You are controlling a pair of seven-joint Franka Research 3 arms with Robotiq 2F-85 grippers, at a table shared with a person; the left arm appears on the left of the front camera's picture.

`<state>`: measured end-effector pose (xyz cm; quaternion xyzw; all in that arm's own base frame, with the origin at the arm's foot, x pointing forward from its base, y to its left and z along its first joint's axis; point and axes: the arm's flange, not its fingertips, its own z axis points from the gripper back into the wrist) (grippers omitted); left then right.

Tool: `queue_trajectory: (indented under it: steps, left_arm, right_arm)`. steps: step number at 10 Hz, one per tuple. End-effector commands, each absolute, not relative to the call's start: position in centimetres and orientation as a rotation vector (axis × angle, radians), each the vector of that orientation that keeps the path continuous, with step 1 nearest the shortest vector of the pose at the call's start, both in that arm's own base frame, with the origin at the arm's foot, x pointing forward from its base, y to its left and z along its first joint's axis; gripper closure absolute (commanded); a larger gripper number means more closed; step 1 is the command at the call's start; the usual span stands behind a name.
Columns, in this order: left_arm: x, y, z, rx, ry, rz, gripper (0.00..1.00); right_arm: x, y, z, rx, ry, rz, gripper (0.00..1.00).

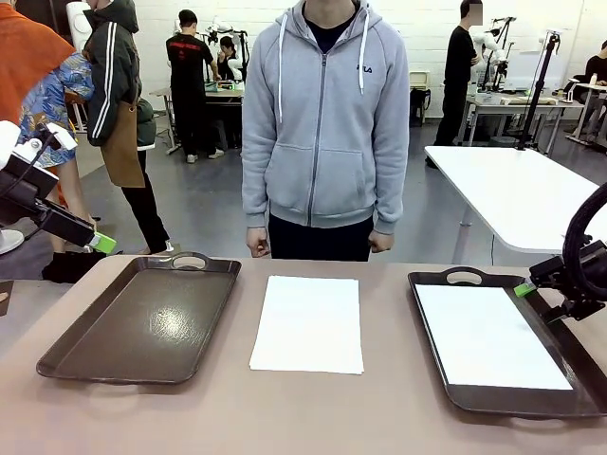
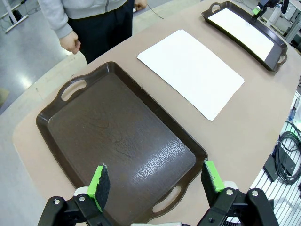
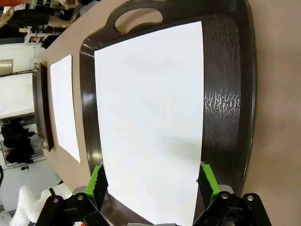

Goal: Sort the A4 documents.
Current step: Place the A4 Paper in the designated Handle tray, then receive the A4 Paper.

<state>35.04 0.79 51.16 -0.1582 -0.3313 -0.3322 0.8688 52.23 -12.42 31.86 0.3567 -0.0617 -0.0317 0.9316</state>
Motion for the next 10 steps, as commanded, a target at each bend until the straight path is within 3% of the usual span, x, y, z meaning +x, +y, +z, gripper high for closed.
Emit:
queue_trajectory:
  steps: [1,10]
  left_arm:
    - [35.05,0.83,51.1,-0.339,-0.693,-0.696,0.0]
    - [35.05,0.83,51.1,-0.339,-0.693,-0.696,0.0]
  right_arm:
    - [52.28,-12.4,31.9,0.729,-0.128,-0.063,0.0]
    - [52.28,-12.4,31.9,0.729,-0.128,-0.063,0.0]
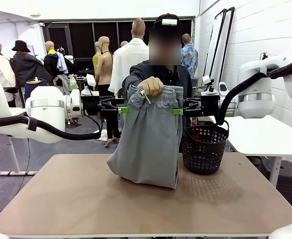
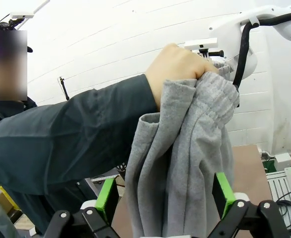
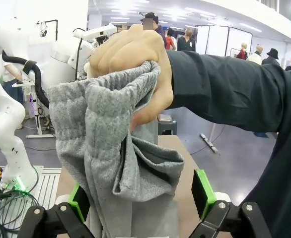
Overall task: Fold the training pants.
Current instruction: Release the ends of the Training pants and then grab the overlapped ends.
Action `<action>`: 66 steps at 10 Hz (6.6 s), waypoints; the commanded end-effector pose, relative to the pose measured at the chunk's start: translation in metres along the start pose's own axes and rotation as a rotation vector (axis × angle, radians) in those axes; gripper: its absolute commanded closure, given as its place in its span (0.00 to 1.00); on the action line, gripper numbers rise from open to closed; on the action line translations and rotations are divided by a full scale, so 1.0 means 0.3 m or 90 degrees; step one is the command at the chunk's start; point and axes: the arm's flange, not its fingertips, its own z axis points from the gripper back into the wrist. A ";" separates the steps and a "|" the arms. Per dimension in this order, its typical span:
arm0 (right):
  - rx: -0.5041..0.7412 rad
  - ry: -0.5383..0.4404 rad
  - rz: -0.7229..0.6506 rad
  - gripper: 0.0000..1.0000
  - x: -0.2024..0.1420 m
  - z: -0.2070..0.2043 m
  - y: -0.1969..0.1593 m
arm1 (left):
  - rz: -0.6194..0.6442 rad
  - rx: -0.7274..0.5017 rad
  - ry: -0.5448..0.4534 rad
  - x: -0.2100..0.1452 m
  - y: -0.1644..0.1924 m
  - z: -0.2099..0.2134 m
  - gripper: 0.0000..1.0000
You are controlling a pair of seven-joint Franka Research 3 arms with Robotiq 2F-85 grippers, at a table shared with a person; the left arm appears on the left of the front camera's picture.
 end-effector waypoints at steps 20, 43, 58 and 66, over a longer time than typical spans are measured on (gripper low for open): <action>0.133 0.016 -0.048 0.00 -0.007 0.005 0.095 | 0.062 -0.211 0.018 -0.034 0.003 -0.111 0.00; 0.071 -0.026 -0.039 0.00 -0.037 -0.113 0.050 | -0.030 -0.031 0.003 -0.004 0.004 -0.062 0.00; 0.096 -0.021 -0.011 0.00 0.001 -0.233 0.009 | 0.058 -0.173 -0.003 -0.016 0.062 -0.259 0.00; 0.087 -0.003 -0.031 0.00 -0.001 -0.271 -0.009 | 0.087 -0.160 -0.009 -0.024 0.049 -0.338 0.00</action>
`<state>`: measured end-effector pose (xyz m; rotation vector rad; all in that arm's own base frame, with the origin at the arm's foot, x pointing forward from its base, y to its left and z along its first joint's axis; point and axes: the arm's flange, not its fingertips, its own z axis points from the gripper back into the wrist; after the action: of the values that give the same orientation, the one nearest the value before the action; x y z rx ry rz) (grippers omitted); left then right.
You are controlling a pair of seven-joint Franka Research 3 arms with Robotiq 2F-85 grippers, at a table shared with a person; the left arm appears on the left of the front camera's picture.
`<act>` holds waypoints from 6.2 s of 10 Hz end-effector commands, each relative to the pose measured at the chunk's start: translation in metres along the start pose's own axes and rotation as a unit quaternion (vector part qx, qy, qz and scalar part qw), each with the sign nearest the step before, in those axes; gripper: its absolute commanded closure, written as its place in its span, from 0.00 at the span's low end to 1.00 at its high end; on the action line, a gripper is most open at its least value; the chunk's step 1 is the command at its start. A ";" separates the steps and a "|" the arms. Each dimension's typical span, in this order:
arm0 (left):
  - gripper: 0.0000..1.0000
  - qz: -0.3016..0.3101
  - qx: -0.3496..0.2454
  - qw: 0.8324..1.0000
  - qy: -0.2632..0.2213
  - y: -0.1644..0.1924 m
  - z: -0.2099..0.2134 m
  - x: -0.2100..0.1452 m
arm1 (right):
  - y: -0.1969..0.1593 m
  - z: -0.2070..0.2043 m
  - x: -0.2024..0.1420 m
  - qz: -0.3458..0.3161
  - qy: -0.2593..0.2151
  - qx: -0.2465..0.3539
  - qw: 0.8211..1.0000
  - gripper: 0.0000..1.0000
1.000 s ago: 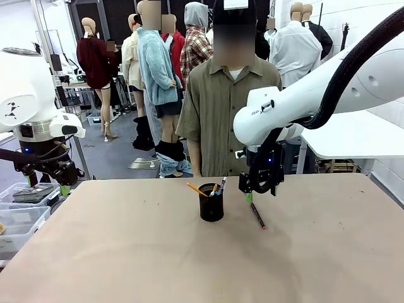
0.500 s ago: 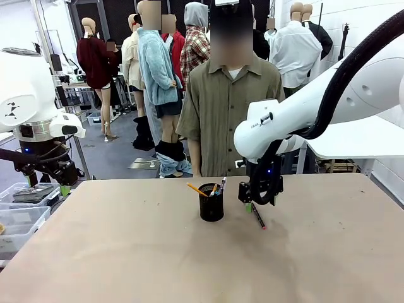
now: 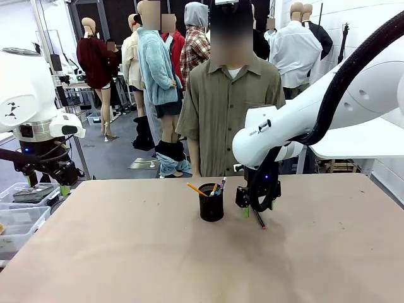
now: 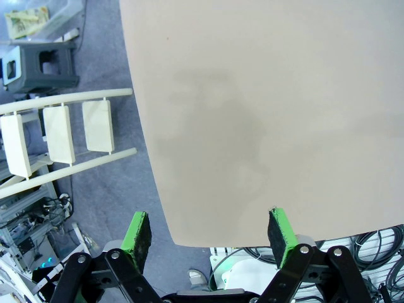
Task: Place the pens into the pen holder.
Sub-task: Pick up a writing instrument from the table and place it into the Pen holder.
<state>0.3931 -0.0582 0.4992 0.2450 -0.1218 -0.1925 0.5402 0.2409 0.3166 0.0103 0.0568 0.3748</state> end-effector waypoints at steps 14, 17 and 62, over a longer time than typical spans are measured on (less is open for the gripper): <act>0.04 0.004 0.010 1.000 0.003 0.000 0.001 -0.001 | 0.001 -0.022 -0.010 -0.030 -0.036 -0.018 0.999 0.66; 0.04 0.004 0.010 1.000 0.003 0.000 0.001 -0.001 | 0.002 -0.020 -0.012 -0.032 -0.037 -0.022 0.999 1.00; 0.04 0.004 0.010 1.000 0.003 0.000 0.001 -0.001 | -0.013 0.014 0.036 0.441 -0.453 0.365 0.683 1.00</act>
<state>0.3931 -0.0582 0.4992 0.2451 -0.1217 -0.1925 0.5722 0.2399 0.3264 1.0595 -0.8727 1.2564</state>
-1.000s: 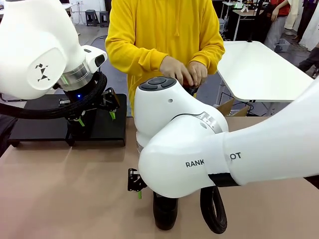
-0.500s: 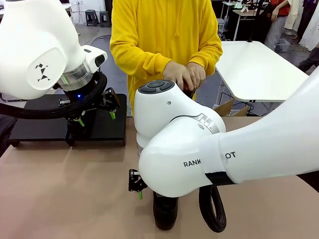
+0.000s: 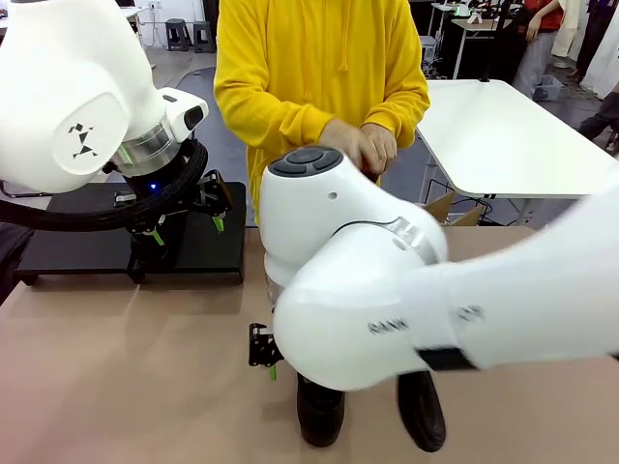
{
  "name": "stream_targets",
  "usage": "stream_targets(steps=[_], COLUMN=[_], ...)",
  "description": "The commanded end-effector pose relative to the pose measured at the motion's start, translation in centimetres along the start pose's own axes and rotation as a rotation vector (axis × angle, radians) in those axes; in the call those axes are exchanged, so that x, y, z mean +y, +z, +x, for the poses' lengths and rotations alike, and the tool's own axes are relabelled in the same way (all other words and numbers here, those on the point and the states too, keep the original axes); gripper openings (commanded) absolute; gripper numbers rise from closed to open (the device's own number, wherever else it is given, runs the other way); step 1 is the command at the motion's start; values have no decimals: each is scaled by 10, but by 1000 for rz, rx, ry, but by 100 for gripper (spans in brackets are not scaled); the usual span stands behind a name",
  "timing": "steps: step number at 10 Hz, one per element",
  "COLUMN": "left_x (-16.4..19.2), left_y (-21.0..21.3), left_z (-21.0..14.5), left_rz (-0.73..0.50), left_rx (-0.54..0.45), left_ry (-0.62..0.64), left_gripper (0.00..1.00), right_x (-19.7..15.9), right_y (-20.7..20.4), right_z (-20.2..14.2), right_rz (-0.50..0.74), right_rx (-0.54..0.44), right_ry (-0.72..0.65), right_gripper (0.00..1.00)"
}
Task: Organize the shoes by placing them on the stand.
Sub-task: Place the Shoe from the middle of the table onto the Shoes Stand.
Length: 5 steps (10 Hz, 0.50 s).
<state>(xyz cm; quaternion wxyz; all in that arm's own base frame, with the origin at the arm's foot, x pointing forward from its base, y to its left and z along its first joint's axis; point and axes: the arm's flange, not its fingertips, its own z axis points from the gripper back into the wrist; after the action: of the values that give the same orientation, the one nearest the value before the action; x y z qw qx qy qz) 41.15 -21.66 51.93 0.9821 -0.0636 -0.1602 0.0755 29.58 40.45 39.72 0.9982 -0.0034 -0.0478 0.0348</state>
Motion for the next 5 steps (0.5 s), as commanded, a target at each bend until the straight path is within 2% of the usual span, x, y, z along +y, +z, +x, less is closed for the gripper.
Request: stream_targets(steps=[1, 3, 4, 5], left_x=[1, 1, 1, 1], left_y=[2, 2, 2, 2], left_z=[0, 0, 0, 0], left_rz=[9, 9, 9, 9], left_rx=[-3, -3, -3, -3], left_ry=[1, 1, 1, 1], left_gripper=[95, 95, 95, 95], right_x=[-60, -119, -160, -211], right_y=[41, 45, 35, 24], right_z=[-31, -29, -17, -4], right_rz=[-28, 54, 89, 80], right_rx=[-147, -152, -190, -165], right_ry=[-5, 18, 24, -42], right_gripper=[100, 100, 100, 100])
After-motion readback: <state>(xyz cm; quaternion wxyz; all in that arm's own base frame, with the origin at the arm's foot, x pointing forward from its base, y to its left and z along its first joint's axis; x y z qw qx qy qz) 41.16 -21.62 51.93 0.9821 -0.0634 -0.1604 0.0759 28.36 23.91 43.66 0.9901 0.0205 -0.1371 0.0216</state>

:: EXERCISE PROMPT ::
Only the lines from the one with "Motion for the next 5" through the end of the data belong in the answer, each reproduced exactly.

:: PROBLEM SOLUTION ::
Motion for the next 5 steps (0.5 s), as commanded, a target at each bend until the straight path is within 2% of the usual span, x, y, z along +y, +z, +x, less is closed for the gripper.
Request: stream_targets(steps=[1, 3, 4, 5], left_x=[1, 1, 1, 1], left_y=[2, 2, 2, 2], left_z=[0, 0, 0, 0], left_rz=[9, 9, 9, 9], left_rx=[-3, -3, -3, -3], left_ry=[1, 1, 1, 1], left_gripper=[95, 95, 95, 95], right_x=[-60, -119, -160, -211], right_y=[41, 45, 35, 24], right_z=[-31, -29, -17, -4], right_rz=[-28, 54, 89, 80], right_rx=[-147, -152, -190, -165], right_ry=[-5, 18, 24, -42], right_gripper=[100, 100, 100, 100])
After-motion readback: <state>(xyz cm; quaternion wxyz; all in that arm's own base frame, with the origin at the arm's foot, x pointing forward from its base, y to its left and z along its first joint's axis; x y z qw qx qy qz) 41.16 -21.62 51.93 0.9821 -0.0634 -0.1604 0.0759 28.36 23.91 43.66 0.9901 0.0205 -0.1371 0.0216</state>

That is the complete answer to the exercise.